• _Problem to work on_: Please write out all the data exactly as shown.

• _Records from a data source_:
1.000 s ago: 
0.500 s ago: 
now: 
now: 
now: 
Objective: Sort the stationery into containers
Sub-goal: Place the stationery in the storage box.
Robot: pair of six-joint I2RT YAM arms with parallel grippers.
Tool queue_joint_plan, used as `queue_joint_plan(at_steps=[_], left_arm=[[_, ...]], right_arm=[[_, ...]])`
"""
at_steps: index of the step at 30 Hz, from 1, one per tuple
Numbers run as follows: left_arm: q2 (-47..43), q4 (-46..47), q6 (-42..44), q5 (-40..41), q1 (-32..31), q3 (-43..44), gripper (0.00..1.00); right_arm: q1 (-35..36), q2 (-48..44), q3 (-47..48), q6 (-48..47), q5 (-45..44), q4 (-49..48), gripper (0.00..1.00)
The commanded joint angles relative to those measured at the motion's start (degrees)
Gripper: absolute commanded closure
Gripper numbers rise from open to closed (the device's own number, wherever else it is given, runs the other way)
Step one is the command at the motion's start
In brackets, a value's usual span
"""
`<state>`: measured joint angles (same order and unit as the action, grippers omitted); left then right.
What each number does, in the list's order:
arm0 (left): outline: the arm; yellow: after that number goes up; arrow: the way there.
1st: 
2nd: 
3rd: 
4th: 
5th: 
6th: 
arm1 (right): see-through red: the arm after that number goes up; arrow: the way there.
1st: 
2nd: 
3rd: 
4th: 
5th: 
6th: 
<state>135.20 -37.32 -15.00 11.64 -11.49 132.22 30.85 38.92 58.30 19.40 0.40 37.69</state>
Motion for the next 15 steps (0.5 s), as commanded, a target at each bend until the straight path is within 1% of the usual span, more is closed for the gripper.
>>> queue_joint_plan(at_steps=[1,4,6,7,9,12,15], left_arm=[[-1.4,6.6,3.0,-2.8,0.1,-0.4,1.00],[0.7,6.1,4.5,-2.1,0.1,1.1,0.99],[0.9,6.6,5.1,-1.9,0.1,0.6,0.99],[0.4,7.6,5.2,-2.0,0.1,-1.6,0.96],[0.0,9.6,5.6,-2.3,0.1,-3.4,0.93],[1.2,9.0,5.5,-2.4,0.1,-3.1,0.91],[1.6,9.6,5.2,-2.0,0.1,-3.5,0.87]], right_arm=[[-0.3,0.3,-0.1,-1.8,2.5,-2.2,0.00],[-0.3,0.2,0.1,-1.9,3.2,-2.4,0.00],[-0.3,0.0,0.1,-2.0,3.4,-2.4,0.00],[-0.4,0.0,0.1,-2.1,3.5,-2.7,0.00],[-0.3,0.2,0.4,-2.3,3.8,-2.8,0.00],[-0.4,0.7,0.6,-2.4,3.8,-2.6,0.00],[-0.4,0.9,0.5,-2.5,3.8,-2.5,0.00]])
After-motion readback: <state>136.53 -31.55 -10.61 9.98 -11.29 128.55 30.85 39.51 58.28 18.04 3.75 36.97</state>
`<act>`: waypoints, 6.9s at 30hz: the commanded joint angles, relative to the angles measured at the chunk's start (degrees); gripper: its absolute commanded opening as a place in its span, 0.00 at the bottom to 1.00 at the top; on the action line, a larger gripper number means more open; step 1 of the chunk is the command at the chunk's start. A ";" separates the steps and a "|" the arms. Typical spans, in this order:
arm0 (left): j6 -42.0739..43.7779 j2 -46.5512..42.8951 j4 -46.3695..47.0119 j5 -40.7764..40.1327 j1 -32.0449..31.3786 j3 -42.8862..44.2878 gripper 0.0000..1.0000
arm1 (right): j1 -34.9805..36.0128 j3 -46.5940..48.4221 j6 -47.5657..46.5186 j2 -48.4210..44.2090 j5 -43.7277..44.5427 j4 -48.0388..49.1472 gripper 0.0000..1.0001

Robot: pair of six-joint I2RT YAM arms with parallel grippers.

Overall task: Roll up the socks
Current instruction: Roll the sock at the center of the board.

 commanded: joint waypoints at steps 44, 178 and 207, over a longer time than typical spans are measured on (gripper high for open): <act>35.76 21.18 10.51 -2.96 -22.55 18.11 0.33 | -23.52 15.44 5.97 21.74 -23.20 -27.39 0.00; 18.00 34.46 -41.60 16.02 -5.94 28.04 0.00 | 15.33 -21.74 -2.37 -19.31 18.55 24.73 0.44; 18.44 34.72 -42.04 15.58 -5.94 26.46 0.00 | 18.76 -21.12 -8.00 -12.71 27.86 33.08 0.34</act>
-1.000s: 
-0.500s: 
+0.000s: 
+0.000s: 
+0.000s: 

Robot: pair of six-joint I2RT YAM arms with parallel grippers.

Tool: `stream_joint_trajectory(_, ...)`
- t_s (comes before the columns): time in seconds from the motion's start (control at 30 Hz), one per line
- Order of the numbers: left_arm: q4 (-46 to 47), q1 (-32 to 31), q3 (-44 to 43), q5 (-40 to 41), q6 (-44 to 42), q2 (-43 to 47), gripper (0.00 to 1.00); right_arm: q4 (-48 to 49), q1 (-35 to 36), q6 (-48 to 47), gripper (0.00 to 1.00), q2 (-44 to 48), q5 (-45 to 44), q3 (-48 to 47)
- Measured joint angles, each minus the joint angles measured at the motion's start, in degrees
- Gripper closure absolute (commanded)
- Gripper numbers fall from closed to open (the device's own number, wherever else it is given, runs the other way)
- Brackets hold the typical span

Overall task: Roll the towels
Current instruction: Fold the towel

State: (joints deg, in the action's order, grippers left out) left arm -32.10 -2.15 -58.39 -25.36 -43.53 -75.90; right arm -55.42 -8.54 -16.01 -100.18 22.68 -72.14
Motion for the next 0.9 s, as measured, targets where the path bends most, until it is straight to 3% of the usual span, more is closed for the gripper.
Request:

• _Response to this task_:
1.000 s ago: 
0.500 s ago: 
now: 
now: 
now: 
Objective: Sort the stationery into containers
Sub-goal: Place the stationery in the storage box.
Robot: pair of six-joint I2RT YAM arms with parallel grippers.
Tool queue_joint_plan, used as `queue_joint_plan(at_steps=[_], left_arm=[[_, ...]], right_arm=[[_, ...]])`
"""
at_steps: index of the step at 30 Hz, from 1, one per tuple
Numbers run as follows: left_arm: q2 (-47..43), q4 (-46..47), q6 (-42..44), q5 (-40..41), q1 (-32..31), q3 (-43..44), gripper (0.00..1.00); right_arm: q1 (-35..36), q2 (-48..44), q3 (-47..48), q6 (-48..47), q5 (-45..44), q4 (-49..48), gripper (0.00..1.00)
The commanded joint angles relative to those measured at the motion's start (degrees)
Gripper: absolute commanded closure
Gripper numbers rise from open to closed (the device's own number, wherever else it is given, runs the other way)
Step one is the command at the motion's start
In brackets, a value's usual span
"""
`<state>`: measured joint angles (same order and unit as the action, grippers omitted); left then right.
What each number does, in the list's order:
arm0 (left): outline: the arm; yellow: after that number goes up; arrow: the way there.
1st: 
2nd: 
3rd: 
4th: 
5th: 
6th: 
arm1 (right): see-through red: the arm after that number goes up; arrow: the way there.
1st: 
2nd: 
3rd: 
4th: 
5th: 
6th: 
<state>135.20 -37.32 -15.00 11.64 -11.49 132.22 30.85 38.92 58.30 19.40 0.40 37.69</state>
Motion for the next 15 steps (0.5 s), as commanded, a target at each bend until the straight path is within 1% of the usual span, more is closed for the gripper.
>>> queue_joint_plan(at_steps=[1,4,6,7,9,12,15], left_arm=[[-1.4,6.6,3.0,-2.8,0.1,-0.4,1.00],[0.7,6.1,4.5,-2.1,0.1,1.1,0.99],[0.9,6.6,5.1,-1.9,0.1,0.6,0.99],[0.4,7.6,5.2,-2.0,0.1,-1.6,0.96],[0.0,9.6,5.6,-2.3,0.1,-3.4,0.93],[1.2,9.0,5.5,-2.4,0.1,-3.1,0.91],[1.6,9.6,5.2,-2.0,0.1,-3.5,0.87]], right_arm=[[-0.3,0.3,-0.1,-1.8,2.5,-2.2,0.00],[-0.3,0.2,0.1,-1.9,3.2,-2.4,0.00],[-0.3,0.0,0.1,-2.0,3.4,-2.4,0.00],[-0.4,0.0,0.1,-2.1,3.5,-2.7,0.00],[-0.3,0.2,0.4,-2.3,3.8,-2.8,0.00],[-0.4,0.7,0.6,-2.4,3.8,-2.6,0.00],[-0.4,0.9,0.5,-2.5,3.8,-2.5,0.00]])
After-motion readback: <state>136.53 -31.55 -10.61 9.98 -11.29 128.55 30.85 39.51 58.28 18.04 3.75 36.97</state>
`<act>`: waypoints, 6.9s at 30hz: the commanded joint angles, relative to the angles measured at the chunk's start (degrees); gripper: its absolute commanded opening as a place in its span, 0.00 at the bottom to 1.00 at the top; on the action line, a larger gripper number means more open; step 1 of the chunk is the command at the chunk's start. A ";" separates the steps and a "|" the arms. Typical spans, in this order:
arm0 (left): j6 -42.0739..43.7779 j2 -46.5512..42.8951 j4 -46.3695..47.0119 j5 -40.7764..40.1327 j1 -32.0449..31.3786 j3 -42.8862..44.2878 gripper 0.0000..1.0000
arm1 (right): j1 -34.9805..36.0128 j3 -46.5940..48.4221 j6 -47.5657..46.5186 j2 -48.4210..44.2090 j5 -43.7277..44.5427 j4 -48.0388..49.1472 gripper 0.0000..1.0001

Robot: pair of six-joint I2RT YAM arms with parallel grippers.

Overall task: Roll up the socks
Current instruction: Roll the sock at the center of the board.

 commanded: joint waypoints at steps 44, 178 and 207, over a longer time than typical spans are measured on (gripper high for open): <act>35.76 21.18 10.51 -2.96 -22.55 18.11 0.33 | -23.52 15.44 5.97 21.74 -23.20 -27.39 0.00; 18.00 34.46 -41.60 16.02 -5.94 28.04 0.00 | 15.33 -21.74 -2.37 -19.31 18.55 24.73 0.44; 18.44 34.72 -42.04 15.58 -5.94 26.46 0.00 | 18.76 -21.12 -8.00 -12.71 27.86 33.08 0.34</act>
-1.000s: 
-0.500s: 
+0.000s: 
+0.000s: 
+0.000s: 

Robot: pair of six-joint I2RT YAM arms with parallel grippers.

Tool: `stream_joint_trajectory(_, ...)`
- t_s (comes before the columns): time in seconds from the motion's start (control at 30 Hz), one per line
- Order of the numbers: left_arm: q4 (-46 to 47), q1 (-32 to 31), q3 (-44 to 43), q5 (-40 to 41), q6 (-44 to 42), q2 (-43 to 47), gripper (0.00 to 1.00); right_arm: q4 (-48 to 49), q1 (-35 to 36), q6 (-48 to 47), gripper (0.00 to 1.00), q2 (-44 to 48), q5 (-45 to 44), q3 (-48 to 47)
- Measured joint angles, each minus the joint angles measured at the motion's start, in degrees
- Gripper closure absolute (commanded)
- Gripper numbers fall from closed to open (the device's own number, wherever else it is given, runs the other way)
- Brackets hold the typical span

Overall task: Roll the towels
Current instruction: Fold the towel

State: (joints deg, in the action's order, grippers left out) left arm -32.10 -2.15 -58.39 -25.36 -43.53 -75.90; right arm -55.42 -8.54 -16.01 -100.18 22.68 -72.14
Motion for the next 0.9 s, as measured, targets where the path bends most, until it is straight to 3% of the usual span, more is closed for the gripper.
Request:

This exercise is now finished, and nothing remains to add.